**TASK DETAILS:** Include the line with "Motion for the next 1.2" and every line before it in the entries below, echoed exactly, but not the pictures.

**Recorded data:**
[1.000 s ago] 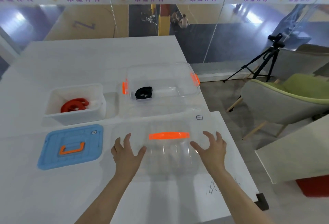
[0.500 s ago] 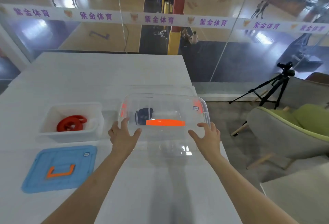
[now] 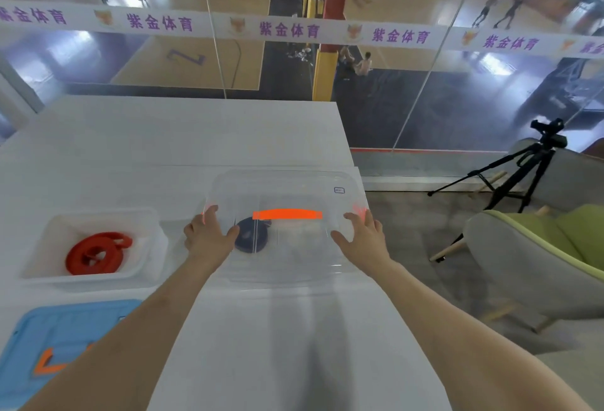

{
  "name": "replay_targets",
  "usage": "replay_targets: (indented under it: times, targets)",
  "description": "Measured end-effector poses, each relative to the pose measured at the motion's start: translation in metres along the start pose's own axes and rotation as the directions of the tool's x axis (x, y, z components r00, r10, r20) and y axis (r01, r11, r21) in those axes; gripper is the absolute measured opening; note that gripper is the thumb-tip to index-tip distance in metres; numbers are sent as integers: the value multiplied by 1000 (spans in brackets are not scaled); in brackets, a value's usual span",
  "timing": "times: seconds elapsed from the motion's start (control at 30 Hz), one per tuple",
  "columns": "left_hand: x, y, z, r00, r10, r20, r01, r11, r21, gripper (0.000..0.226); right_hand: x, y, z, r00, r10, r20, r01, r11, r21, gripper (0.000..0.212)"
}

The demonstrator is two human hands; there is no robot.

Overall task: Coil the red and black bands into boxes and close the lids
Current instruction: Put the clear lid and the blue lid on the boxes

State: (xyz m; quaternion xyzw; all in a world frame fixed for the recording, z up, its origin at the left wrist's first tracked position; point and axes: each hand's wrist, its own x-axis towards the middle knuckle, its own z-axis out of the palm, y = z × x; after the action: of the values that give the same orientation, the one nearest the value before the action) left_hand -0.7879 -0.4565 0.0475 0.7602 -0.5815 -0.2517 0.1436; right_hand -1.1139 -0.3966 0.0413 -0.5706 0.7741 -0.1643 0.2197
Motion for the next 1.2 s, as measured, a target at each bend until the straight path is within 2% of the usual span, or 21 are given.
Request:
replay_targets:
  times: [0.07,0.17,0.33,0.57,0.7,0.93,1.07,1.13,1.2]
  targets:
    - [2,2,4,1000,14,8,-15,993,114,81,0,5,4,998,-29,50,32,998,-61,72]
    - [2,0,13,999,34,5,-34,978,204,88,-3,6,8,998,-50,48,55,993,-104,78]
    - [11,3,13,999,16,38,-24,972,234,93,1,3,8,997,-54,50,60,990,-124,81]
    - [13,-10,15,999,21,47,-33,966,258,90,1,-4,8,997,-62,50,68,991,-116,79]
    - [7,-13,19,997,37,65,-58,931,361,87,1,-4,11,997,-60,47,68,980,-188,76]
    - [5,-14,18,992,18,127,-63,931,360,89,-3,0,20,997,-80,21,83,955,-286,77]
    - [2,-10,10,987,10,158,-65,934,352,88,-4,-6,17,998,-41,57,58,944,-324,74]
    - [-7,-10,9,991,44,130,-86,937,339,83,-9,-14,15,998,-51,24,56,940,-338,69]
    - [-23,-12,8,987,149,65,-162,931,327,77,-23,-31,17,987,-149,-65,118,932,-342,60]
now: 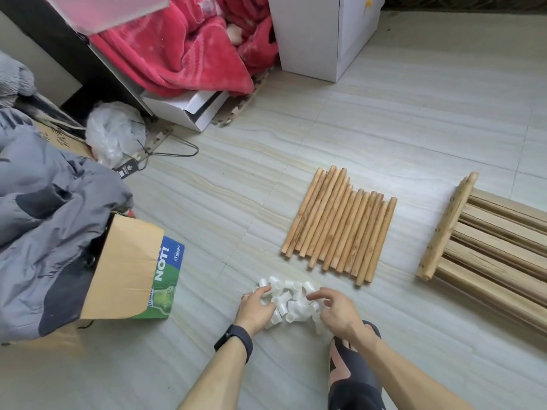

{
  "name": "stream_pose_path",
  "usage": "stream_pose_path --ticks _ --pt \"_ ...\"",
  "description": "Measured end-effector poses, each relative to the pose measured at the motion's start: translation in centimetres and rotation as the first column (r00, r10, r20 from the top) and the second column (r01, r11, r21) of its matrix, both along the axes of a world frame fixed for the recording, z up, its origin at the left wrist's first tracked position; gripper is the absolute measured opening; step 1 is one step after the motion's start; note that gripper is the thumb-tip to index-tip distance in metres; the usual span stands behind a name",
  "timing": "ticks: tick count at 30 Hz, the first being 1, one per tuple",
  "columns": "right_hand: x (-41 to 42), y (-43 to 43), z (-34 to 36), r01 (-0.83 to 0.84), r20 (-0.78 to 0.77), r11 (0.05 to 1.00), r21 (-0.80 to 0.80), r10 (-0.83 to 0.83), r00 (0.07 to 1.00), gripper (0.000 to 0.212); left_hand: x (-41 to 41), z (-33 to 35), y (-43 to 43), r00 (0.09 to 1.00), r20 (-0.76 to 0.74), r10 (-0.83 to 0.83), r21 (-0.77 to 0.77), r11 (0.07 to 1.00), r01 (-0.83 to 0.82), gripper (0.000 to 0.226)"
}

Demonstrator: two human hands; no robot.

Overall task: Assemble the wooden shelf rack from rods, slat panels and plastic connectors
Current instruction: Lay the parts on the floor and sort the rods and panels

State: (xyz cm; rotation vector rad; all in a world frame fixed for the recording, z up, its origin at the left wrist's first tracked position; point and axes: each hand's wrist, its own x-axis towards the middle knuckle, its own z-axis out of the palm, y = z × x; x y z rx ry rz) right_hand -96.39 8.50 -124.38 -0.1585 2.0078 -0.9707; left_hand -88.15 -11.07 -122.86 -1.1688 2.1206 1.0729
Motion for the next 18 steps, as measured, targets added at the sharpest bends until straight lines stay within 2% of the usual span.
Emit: stream_pose_path --ticks 2,5,9,14,18 --pt "-1.0 0.6 1.5 -0.002 -0.007 1.000 0.021 0.002 1.000 0.060 -0.5 1.2 0.1 0.998 0.017 -0.062 -0.026 0.998 0.063 0.053" --pt "-3.0 1.9 4.7 -0.068 -0.101 0.994 0.080 0.076 0.992 0.054 -2.3 3.9 1.3 0.992 0.000 -0.127 -0.045 0.991 0.127 0.052" --pt "-6.6 4.6 10.3 -0.142 -0.217 0.972 0.188 0.182 0.959 0.036 -7.4 9.3 5.2 0.943 -0.151 -0.298 -0.034 0.955 0.296 0.051" --pt "-10.5 10.0 18.4 -0.175 -0.384 0.891 0.420 0.349 0.855 0.034 -14.9 17.8 13.3 0.764 -0.374 -0.525 -0.147 0.847 0.510 0.053" --pt "-12.0 16.0 23.4 -0.116 -0.461 0.816 0.567 0.431 0.776 0.038 -19.3 24.2 20.2 0.542 -0.392 -0.743 -0.335 0.664 0.668 0.055"
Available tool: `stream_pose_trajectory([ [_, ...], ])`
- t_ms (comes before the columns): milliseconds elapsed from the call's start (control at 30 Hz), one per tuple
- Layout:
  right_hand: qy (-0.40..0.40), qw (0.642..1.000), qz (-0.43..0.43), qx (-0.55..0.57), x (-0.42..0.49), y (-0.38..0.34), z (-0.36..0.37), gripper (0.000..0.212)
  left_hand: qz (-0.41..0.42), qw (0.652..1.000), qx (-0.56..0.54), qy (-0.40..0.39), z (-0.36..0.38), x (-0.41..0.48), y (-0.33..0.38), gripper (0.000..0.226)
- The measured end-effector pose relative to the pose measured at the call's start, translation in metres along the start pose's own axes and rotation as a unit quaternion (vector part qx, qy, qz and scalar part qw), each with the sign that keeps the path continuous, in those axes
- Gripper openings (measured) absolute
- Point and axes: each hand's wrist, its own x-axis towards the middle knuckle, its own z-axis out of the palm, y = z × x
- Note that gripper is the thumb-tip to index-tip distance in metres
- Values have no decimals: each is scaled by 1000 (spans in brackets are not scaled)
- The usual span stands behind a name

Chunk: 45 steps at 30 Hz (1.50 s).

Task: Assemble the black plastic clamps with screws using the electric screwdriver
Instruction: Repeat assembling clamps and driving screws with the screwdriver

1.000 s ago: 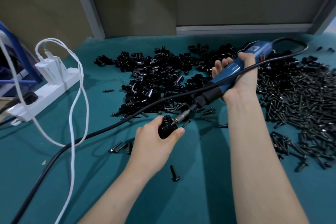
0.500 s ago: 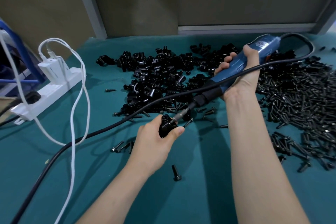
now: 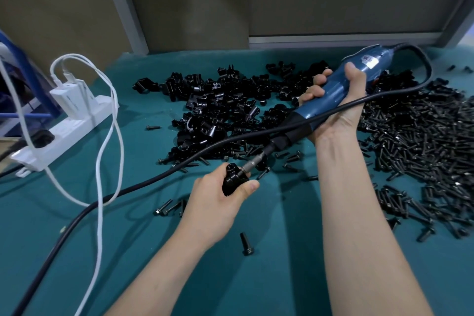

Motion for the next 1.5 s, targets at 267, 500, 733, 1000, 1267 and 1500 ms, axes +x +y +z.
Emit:
stream_pose_trajectory([
  [267, -17, 1000, 2, 16, -1, 2, -2, 29, -1, 1000, -4, -5, 0, -1, 0, 20],
  [500, -7, 1000, 10, -3, 0, 2, 0, 28, 19, 1000, 17, 10, 2, -2, 0, 35],
  [733, 2, 1000, 17, -11, 0, 2, -1, 27, 27, 999, 17, 15, 2, -4, 3, 41],
  [1000, 38, 999, 14, -12, -1, -6, -11, 26, 52, 997, 52, 13, 4, -5, 6, 19],
  [1267, 61, 998, 14, -16, 1, -5, -10, 30, 89, 991, 89, 50, 6, -6, 6, 12],
  [1500, 88, 996, 17, -12, -1, -3, -10, 32, 106, 983, 127, 82, 6, -6, 7, 18],
])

**PROBLEM SOLUTION:**
[1.000 s ago] 
[0.500 s ago] 
[now] 

{
  "name": "replay_targets",
  "usage": "replay_targets: (indented under it: times, targets)",
  "description": "Measured end-effector poses, each relative to the pose measured at the motion's start: translation in metres along the start pose's own axes and rotation as the directions of the tool's x axis (x, y, z components r00, r10, r20) and y axis (r01, r11, r21) in those axes; gripper is the absolute measured opening; note that gripper is the thumb-tip to index-tip distance in metres; numbers are sent as integers: the value multiplied by 1000 (spans in brackets are not scaled); in brackets, a value's usual span",
  "timing": "times: seconds elapsed from the motion's start (control at 30 Hz), one per tuple",
  "columns": "left_hand: x, y, z, r00, r10, r20, r01, r11, r21, gripper (0.000..0.226); right_hand: x, y, z, r00, r10, r20, r01, r11, r21, gripper (0.000..0.212)"
}

The demonstrator is two human hands; there is no robot.

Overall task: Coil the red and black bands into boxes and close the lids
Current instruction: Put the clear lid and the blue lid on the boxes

State: (xyz m; quaternion xyzw; all in a world frame fixed for the recording, z up, its origin at the left wrist's first tracked position; point and axes: each hand's wrist, its own x-axis towards the middle knuckle, its own z-axis out of the palm, y = z × x; after the action: of the values that give the same orientation, the one nearest the value before the action) left_hand -0.7879 -0.4565 0.0475 0.7602 -0.5815 -0.2517 0.1436; right_hand -1.1139 -0.3966 0.0413 -0.5706 0.7741 -0.1643 0.2197
Motion for the next 1.2 s, as measured, a target at each bend until the straight path is within 2% of the usual span, or 21 are given.

Fully answered, the exercise is complete.